=== Source records ===
↓
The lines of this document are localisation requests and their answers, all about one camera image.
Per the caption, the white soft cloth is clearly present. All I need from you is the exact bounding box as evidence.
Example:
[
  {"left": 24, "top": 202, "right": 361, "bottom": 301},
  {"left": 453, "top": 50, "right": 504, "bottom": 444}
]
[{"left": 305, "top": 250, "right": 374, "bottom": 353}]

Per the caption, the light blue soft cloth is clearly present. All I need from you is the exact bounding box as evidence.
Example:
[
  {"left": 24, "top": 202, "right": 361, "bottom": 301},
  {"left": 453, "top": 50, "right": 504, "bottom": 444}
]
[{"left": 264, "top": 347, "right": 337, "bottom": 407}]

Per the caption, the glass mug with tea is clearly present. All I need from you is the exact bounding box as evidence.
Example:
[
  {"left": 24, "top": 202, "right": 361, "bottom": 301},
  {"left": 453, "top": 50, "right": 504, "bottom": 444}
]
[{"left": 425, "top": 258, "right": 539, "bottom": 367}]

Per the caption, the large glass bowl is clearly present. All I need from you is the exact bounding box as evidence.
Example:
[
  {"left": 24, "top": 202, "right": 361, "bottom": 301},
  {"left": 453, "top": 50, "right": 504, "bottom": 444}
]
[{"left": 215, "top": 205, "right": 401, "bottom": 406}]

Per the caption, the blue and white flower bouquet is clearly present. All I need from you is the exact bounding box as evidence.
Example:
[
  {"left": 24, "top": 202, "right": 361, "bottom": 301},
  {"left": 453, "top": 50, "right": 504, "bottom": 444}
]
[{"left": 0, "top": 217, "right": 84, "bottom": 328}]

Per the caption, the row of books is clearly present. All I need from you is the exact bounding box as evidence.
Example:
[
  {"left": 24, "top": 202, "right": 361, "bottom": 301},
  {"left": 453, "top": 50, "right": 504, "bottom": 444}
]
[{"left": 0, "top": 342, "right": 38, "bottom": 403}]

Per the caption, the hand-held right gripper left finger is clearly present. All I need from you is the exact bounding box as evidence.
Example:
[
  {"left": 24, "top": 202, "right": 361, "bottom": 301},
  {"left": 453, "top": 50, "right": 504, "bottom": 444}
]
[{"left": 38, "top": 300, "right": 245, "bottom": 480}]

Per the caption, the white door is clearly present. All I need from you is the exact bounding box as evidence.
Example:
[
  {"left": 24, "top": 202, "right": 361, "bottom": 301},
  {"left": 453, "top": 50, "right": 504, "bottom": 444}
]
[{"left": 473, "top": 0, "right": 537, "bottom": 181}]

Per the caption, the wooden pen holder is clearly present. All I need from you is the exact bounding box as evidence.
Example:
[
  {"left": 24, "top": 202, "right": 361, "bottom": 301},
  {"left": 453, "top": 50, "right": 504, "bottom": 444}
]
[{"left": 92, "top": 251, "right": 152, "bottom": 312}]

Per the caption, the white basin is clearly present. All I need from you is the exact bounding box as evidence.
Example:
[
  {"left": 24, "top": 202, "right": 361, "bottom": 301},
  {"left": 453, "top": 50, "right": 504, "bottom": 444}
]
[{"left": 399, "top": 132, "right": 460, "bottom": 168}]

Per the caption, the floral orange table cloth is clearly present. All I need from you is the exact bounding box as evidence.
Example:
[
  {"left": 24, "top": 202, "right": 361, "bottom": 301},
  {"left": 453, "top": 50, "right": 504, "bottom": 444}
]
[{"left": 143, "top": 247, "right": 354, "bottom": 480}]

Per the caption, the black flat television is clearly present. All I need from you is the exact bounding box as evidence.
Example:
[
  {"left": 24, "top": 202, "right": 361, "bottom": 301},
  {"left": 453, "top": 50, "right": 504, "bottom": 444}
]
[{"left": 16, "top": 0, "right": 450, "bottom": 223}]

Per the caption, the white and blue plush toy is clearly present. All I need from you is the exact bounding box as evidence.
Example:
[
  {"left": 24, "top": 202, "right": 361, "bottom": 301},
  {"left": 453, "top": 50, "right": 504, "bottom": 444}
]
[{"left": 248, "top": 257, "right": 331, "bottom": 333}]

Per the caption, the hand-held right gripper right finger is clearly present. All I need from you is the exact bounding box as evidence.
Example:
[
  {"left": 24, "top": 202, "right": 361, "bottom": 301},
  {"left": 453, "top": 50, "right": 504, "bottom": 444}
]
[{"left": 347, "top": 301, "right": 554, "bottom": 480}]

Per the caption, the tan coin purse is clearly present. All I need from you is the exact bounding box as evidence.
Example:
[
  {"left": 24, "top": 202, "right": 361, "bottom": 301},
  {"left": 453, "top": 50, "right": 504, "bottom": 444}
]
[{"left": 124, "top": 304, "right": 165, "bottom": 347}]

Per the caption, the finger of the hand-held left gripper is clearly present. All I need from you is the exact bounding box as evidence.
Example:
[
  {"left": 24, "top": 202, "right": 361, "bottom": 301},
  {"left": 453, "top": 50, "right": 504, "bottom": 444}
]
↑
=== Task ===
Please write out the records from above, keeping every line exact.

=== Task answer ===
The lines of this document are localisation requests and their answers, all about one camera image.
Per the caption, the white soft cloth is clearly present. All I need from you is the exact bounding box as evidence.
Example:
[
  {"left": 24, "top": 202, "right": 361, "bottom": 301},
  {"left": 453, "top": 50, "right": 504, "bottom": 444}
]
[{"left": 305, "top": 250, "right": 374, "bottom": 353}]

Per the caption, the light blue soft cloth is clearly present. All I need from you is the exact bounding box as evidence.
Example:
[
  {"left": 24, "top": 202, "right": 361, "bottom": 301},
  {"left": 453, "top": 50, "right": 504, "bottom": 444}
]
[{"left": 264, "top": 347, "right": 337, "bottom": 407}]

Per the caption, the glass mug with tea is clearly present. All I need from you is the exact bounding box as evidence.
Example:
[
  {"left": 24, "top": 202, "right": 361, "bottom": 301},
  {"left": 453, "top": 50, "right": 504, "bottom": 444}
]
[{"left": 425, "top": 258, "right": 539, "bottom": 367}]

Per the caption, the large glass bowl is clearly present. All I need from you is the exact bounding box as evidence.
Example:
[
  {"left": 24, "top": 202, "right": 361, "bottom": 301},
  {"left": 453, "top": 50, "right": 504, "bottom": 444}
]
[{"left": 215, "top": 205, "right": 401, "bottom": 406}]

Per the caption, the blue and white flower bouquet is clearly present. All I need from you is the exact bounding box as evidence.
Example:
[
  {"left": 24, "top": 202, "right": 361, "bottom": 301},
  {"left": 453, "top": 50, "right": 504, "bottom": 444}
]
[{"left": 0, "top": 217, "right": 84, "bottom": 328}]

Per the caption, the row of books is clearly present. All I need from you is the exact bounding box as evidence.
Example:
[
  {"left": 24, "top": 202, "right": 361, "bottom": 301},
  {"left": 453, "top": 50, "right": 504, "bottom": 444}
]
[{"left": 0, "top": 342, "right": 38, "bottom": 403}]

Per the caption, the hand-held right gripper left finger is clearly present. All I need from you is the exact bounding box as evidence.
Example:
[
  {"left": 24, "top": 202, "right": 361, "bottom": 301},
  {"left": 453, "top": 50, "right": 504, "bottom": 444}
]
[{"left": 38, "top": 300, "right": 245, "bottom": 480}]

Per the caption, the white door is clearly present. All I need from you is the exact bounding box as evidence.
Example:
[
  {"left": 24, "top": 202, "right": 361, "bottom": 301},
  {"left": 453, "top": 50, "right": 504, "bottom": 444}
]
[{"left": 473, "top": 0, "right": 537, "bottom": 181}]

Per the caption, the wooden pen holder is clearly present. All I need from you is the exact bounding box as evidence.
Example:
[
  {"left": 24, "top": 202, "right": 361, "bottom": 301},
  {"left": 453, "top": 50, "right": 504, "bottom": 444}
]
[{"left": 92, "top": 251, "right": 152, "bottom": 312}]

Per the caption, the white basin is clearly present. All I need from you is the exact bounding box as evidence.
Example:
[
  {"left": 24, "top": 202, "right": 361, "bottom": 301},
  {"left": 453, "top": 50, "right": 504, "bottom": 444}
]
[{"left": 399, "top": 132, "right": 460, "bottom": 168}]

Per the caption, the floral orange table cloth is clearly present. All I need from you is the exact bounding box as evidence.
Example:
[
  {"left": 24, "top": 202, "right": 361, "bottom": 301},
  {"left": 453, "top": 50, "right": 504, "bottom": 444}
]
[{"left": 143, "top": 247, "right": 354, "bottom": 480}]

Per the caption, the black flat television is clearly present. All I need from you is the exact bounding box as evidence.
Example:
[
  {"left": 24, "top": 202, "right": 361, "bottom": 301},
  {"left": 453, "top": 50, "right": 504, "bottom": 444}
]
[{"left": 16, "top": 0, "right": 450, "bottom": 223}]

Per the caption, the white and blue plush toy is clearly present. All I need from you is the exact bounding box as evidence.
Example:
[
  {"left": 24, "top": 202, "right": 361, "bottom": 301},
  {"left": 453, "top": 50, "right": 504, "bottom": 444}
]
[{"left": 248, "top": 257, "right": 331, "bottom": 333}]

Per the caption, the hand-held right gripper right finger is clearly present. All I need from you is the exact bounding box as evidence.
Example:
[
  {"left": 24, "top": 202, "right": 361, "bottom": 301},
  {"left": 453, "top": 50, "right": 504, "bottom": 444}
]
[{"left": 347, "top": 301, "right": 554, "bottom": 480}]

Per the caption, the tan coin purse is clearly present. All I need from you is the exact bounding box as evidence.
Example:
[
  {"left": 24, "top": 202, "right": 361, "bottom": 301},
  {"left": 453, "top": 50, "right": 504, "bottom": 444}
]
[{"left": 124, "top": 304, "right": 165, "bottom": 347}]

Per the caption, the finger of the hand-held left gripper is clearly present. All I need from you is the exact bounding box as evidence.
Example:
[
  {"left": 24, "top": 202, "right": 361, "bottom": 301},
  {"left": 453, "top": 50, "right": 504, "bottom": 444}
]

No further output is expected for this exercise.